How to Check CPU Temperature on Windows 11
Monitoring your CPU temperature is important for maintaining the health and performance of your computer. Running at high temperatures for extended periods can potentially damage hardware components. Thankfully, Windows 11 offers various easy methods to check on your processor’s thermal situation.
Why CPU Temperature Matters
Your CPU temperature indicates how hot the processor inside your computer is running. CPUs generate significant heat under load when gaming, editing media, or running other intensive tasks.
Excessive heat over time can throttle your CPU’s performance or even cause permanent damage. That’s why monitoring tools exist to gauge temperature.
Ideal CPU temperatures typically range from 30°C to 50°C when idle, and up to 90°C under heavy CPU loads. Going above 90°C risks seriously degrading the lifespan and effectiveness of your computer’s brain.
Signs of overheating can include random shutdowns, system instability, throttling, and greatly reduced FPS in games. Addressing high temperatures can require re-applying thermal paste, upgrading CPU coolers, or improving case airflow.
Checking CPU Temperature via Windows 11
Windows 11 itself provides an easy way to glance at current CPU temperature without any extra software.
Steps to View CPU Temp in Windows 11:
- Open the Task Manager via CTRL+Shift+Esc keyboard shortcut or by right-clicking the taskbar and selecting Task Manager
- Go to the Performance tab
- Check the CPU temperature reading under Thermal Power Monitoring or the Temperature graph
Note: You may need to click “Open Resource Monitor” at the bottom to see temperature.
The value displayed is your current CPU temperature in Celsius. Keep an eye on this number to spot any abnormal spikes.
If your system only shows CPU usage, try updating Windows, BIOS, chipset, and monitoring drivers from your manufacturer to enable reading the thermal data.

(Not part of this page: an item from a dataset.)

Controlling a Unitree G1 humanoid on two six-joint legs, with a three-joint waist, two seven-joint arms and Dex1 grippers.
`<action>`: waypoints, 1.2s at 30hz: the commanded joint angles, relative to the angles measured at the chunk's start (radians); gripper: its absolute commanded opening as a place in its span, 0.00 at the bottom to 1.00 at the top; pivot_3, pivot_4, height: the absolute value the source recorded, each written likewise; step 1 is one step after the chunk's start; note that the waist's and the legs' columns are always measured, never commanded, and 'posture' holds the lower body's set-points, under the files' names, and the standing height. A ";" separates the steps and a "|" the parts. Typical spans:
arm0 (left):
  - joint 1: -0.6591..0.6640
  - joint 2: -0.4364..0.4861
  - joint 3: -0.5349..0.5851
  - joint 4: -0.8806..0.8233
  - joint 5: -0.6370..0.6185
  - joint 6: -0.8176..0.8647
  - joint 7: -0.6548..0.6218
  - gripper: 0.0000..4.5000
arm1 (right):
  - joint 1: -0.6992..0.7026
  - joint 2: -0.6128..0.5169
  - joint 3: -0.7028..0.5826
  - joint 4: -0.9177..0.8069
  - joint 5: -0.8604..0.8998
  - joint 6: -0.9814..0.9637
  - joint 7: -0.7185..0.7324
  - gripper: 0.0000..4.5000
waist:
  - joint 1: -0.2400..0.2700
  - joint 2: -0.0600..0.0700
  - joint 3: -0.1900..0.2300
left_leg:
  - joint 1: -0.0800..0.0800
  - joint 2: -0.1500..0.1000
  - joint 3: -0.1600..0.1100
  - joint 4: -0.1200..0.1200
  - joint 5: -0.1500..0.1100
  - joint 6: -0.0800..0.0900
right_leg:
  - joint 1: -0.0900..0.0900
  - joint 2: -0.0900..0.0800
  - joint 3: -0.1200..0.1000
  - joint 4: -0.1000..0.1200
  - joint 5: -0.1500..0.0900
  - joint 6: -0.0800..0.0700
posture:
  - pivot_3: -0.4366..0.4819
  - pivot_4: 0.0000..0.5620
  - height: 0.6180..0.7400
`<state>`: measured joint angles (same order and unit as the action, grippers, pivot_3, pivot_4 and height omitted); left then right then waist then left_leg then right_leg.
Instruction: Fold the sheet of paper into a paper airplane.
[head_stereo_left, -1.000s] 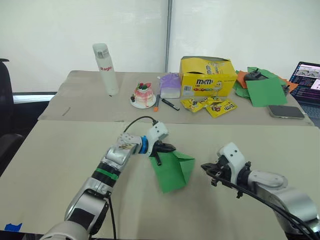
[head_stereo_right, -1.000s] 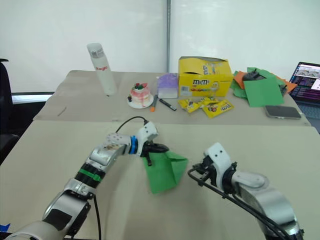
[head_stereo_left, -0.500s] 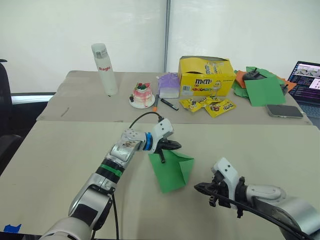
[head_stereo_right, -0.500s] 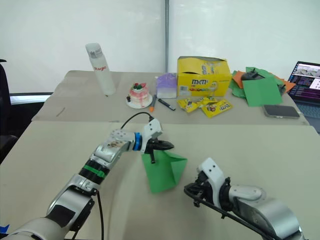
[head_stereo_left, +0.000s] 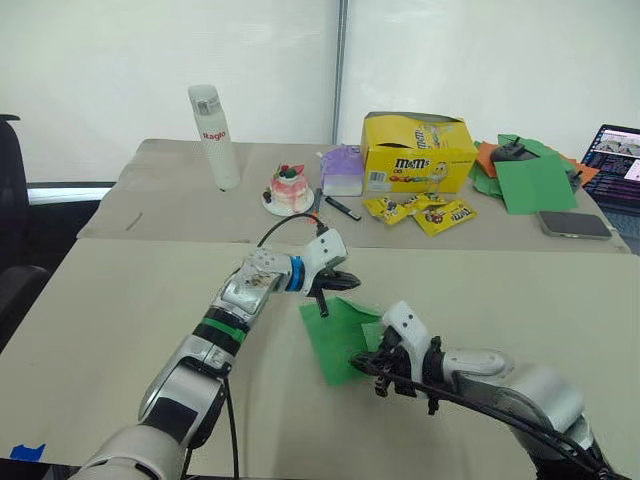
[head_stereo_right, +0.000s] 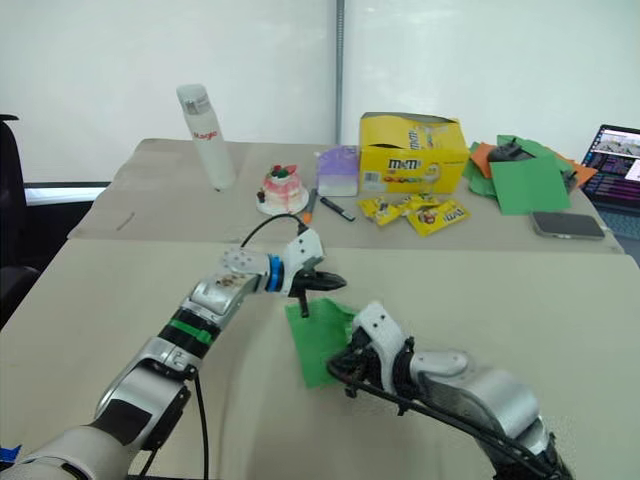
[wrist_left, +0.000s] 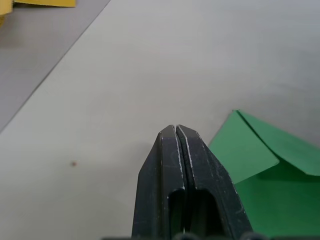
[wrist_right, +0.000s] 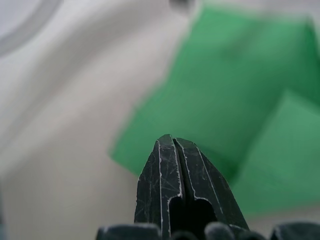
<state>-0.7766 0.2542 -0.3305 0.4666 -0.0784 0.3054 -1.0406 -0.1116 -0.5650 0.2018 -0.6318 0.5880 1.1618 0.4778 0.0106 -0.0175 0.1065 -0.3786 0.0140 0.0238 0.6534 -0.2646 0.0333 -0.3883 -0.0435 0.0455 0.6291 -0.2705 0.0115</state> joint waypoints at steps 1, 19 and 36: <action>-0.015 0.012 0.013 -0.019 0.004 -0.014 -0.010 0.01 | -0.020 -0.016 0.007 -0.013 -0.022 -0.007 -0.009 0.00 | -0.002 0.000 0.000 | 0.000 0.000 0.000 0.000 0.000 0.000 | 0.000 0.000 0.000 0.000 0.000 0.000 | 0.48 0.27 0.98; 0.031 0.044 0.021 -0.068 0.003 0.011 0.014 0.01 | -0.163 -0.268 0.017 0.063 -0.132 -0.146 0.184 0.00 | -0.001 0.000 0.000 | -0.001 0.000 -0.001 0.001 0.000 0.000 | 0.000 0.001 -0.001 0.001 0.000 0.000 | 0.48 0.27 0.98; -0.054 0.161 0.006 0.081 -0.041 0.204 -0.285 0.64 | -0.084 -0.293 -0.112 0.014 -0.090 -0.140 0.224 0.00 | -0.002 0.000 0.000 | -0.004 0.000 -0.003 0.004 0.000 0.000 | -0.001 0.001 -0.003 0.001 0.000 0.000 | 0.48 0.27 0.98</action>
<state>-0.8103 0.3977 -0.3141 0.5771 -0.1145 0.4763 -1.2661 -0.2014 -0.8506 0.1316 -0.5796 0.4832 1.0385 0.6952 0.0082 -0.0172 0.1065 -0.3824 0.0144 0.0203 0.6576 -0.2649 0.0337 -0.3890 -0.0424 0.0423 0.6300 -0.2705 0.0115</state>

Using BIOS to View CPU Temperature
Your computer’s BIOS (basic input/output system) can also show CPU temperature before Windows boots. This checks the CPU’s condition at a base level.
To view CPU temp in BIOS:
- Restart your PC
- Press the BIOS access key during startup – F1, F2, DEL, ESC, etc. depending on motherboard
- Check for CPU temperature reading on the main BIOS status page
- If not visible go into advanced settings, monitoring values, or hardware info to find CPU temperature
The benefit of checking BIOS is seeing CPU temp prior to software and background tasks muddying the data. A high reading here indicates serious cooling issues needing urgent troubleshooting.
Monitoring CPU Temperatures with Software
For more detailed real-time monitoring, dedicated third party apps exist too. Top-rated options include:
HWiNFO
- Lightweight and portable system information utility
- Displays extensive temperature readings on all hardware components
- Tracks thermal data over time via graphs and logging
- Free version available with all key functions
AMD Ryzen Master
- Tailored to AMD Ryzen CPUs
- Shows current and average CPU temperature
- Lets you view temperature by CCX and core
- Advanced overclocking capabilities
Intel Extreme Tuning Utility
- Designed for Intel platforms
- Monitors CPU temperature, voltage, and load
- Provides handy graphs tracking thermal trends
- Can adjust power settings to find cooling sweet spot
We recommend running at least one dedicated software monitor to keep tabs on CPU health over time – especially when overclocking or gaming for hours on end.
Adjusting fan speed control can also prevent dramatic temperature spikes. Some apps allow setting custom temperature warning triggers too.
Maintaining Safe CPU Temperatures
Suggestions to keep CPU temperature in check:
- Monitor temperature routinely via Windows, BIOS, and software apps
- Ensure PC case has adequate cooling airflow
- Upgrade stock CPU cooler or add liquid cooling
- Replace thermal paste between CPU and cooler
- Dust out PC regularly to promote ventilation
- Tweak BIOS settings or undervolt to reduce power/temps
Vigilantly keeping your CPU temperature under 90°C under load gives yourself headroom should workloads intensify. Throttling kicks in above 95-100°C on most chips.
Finally, if tweaks don’t sufficiently cool things down, determine if the CPU itself needs replacing, or other failing parts are heating neighboring components.
Conclusion
Checking your Windows 11 computer’s CPU temperature takes only moments via tools provided by Windows itself or robust third party apps.
Monitor CPU temp to maintain the stability, performance, and longevity of your expensive processing hardware against overheating dangers.
With BIOS, software, fan controls, and preventative PC maintenance combined, keeping CPU temperature in an optimal safe zone becomes easy.
Let us know if have any other questions on managing CPU thermals! Proper cooling pays dividends allowing your computer to perform at its peak.